## TASK INSTRUCTIONS
Set down, character for character, everything in the records below from the line holding "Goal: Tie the" down to the line holding "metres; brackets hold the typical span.", and no other line.

DATA IN THIS EXERCISE START

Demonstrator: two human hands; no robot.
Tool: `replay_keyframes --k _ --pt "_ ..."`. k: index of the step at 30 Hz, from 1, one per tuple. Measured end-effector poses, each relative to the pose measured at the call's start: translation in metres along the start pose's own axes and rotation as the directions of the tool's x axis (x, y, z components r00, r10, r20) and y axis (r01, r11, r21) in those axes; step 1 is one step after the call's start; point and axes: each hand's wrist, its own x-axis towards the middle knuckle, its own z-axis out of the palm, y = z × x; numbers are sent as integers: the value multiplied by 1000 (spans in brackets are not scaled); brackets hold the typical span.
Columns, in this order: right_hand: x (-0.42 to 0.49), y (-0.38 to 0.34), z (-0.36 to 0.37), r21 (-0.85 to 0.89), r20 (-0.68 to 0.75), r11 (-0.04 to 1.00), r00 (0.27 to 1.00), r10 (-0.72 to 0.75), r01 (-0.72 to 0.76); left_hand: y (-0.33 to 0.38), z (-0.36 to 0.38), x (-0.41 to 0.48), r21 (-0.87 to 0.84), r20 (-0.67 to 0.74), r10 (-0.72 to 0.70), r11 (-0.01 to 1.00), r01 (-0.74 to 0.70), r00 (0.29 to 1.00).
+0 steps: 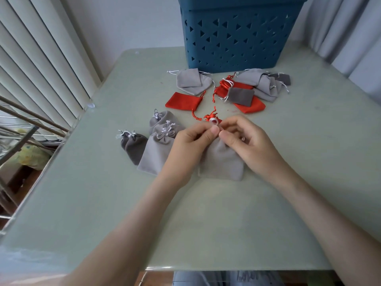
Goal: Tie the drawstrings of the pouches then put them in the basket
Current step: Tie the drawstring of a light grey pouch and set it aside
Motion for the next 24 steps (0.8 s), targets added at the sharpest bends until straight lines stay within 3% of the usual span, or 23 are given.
replay_keyframes --k 4,7,12,17,21,24 --pt "0 4 2 -23 65 999 997 51 -50 0 -1 -1 -199 73 -34 979 48 997" --pt "1 6 -2 -107 120 993 991 66 -53 1 -2 -2 -245 116 -57 966 85 992" --pt "1 4 -10 -128 189 991 980 59 -35 5 -7 0 -192 93 -108 973 124 990" --pt "5 8 -17 -320 177 946 978 113 -51 5 -9 1 2 22 -111 994 111 994" --pt "4 7 -20 -102 80 970 970 228 -220 2 -8 2 1 -59 -124 992 124 990" --pt "5 5 -19 134 3 964 973 230 -229 0 -8 3 -21 -141 -152 988 150 978"
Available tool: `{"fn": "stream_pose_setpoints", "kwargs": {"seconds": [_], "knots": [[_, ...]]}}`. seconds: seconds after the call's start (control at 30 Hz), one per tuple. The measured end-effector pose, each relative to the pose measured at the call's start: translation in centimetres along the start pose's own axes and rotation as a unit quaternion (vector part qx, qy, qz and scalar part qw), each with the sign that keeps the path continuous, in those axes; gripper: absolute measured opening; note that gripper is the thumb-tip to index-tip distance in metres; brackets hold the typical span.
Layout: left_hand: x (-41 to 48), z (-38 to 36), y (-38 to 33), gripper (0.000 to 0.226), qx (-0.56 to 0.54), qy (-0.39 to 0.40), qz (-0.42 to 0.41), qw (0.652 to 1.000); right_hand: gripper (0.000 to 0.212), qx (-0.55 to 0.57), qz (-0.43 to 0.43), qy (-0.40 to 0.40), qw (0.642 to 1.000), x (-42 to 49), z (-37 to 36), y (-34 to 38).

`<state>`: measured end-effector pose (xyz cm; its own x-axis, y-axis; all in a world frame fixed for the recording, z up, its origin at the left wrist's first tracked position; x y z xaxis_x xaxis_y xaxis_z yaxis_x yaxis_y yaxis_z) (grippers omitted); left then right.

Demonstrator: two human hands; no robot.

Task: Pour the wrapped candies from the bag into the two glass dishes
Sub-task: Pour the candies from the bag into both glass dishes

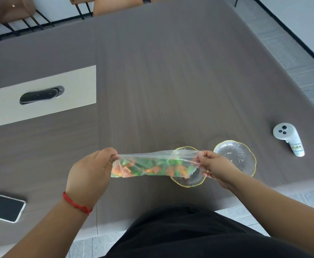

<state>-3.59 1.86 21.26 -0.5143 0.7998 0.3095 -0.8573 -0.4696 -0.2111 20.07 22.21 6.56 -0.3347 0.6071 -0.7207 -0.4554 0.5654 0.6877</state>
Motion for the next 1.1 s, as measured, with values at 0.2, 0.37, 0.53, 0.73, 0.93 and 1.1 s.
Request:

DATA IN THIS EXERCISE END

## EXERCISE SOLUTION
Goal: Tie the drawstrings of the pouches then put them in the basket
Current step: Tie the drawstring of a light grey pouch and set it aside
Motion for the next 24 steps (0.8 s), targets added at the sharpest bends until straight lines stay within 3% of the usual span, or 23 are given.
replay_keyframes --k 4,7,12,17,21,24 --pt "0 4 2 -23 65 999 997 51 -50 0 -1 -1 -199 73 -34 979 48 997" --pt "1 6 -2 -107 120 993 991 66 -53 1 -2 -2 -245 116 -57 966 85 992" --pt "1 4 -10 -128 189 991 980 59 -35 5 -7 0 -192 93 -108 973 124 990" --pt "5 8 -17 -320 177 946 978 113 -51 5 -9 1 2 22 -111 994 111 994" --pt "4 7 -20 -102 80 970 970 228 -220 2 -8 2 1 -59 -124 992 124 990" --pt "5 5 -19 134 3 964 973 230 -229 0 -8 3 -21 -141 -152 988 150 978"
Available tool: `{"fn": "stream_pose_setpoints", "kwargs": {"seconds": [_], "knots": [[_, ...]]}}`. seconds: seconds after the call's start (control at 30 Hz), one per tuple. The measured end-effector pose, each relative to the pose measured at the call's start: translation in centimetres along the start pose's own axes and rotation as a unit quaternion (vector part qx, qy, qz and scalar part qw), each with the sign that keeps the path continuous, in those axes; gripper: absolute measured opening; note that gripper is the thumb-tip to index-tip distance in metres; brackets hold the typical span.

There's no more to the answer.